The paternal principle divides, causing class, racial and gender contentiousness, and the maternal principle binds, generating love, strength, humanity, in an exquisitely beautiful, pulse-pounding animated adventure from France’s Michel Ocelot: Azur & Asmar—to which title an extension has been added in the States: the Princes’ Quest. The princes are Azur, a blond, blue-eyed aristocrat, and Asmar, whose dark-skinned mother has raised them both. Now grown, both boys go forth competitively in Islamic Africa to find, liberate and marry the legendary Djinn Fairy. Along the way they learn the depth of their fraternal bond and digest the influences of three strong females: Asmar’s elegant mother; a child princess who escapes at night the prison of her palace and playfully explores the vast city; and the Djinn Fairy herself, who is nobody’s prisoner, it turns out, and nobody’s fool.

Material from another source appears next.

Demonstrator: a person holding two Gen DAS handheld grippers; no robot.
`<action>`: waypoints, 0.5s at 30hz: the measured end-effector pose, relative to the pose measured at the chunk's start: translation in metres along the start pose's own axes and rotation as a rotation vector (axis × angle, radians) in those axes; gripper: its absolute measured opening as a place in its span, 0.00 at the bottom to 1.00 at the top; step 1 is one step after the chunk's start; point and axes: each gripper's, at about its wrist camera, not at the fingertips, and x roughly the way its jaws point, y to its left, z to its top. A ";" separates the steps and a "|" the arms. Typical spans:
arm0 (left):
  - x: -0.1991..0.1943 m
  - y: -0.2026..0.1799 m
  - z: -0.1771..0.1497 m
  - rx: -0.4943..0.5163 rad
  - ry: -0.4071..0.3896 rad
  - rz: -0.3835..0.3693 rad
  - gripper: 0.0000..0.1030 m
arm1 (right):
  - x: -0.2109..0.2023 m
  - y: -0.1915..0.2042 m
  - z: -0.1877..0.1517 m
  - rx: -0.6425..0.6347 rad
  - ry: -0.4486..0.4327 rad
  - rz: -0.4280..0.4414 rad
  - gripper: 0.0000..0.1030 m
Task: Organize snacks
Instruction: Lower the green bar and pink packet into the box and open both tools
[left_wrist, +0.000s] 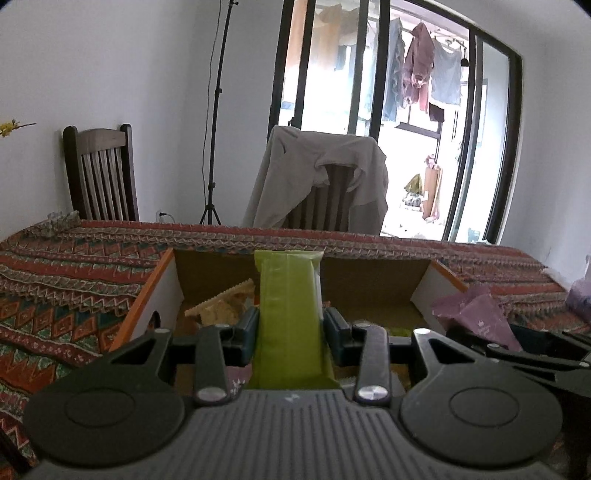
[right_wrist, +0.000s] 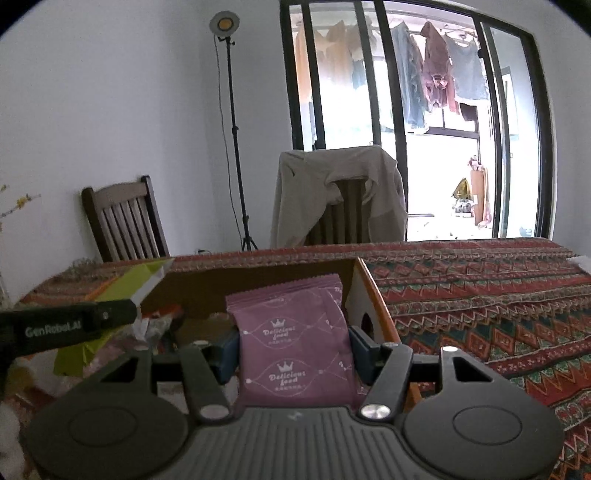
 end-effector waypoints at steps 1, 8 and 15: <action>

Twenty-five different nationalities are represented among those who made this tremendously moving film, a key image of which shows a church, a mosque and a synagogue in a harmonious row. Without becoming preachy, the film packs powerful messages concerning ethnic and cultural diversity. It is both simple and complex—as joyously and heart-wallopingly entertaining for adults as for children.
Visually, it is sparklingly beautiful, a feast of color and light, a mystery of spirit amidst intricate architecture and thrilling magic. Those who have wallowed in the charmless gutter garbage of Ratatouille (Brad Bird, Jan Pinkava, 2007) can now have their spirits cleansed. By the way, Ocelot’s film includes the most dazzling lion imaginable.
It is about two boys, then, and their spirit of adventure and the courage in their hearts, their love for their biological/surrogate mother, and their openness to diverse, multicultural experience, which reflects many kinds of equality under the stars, the moon, the sun.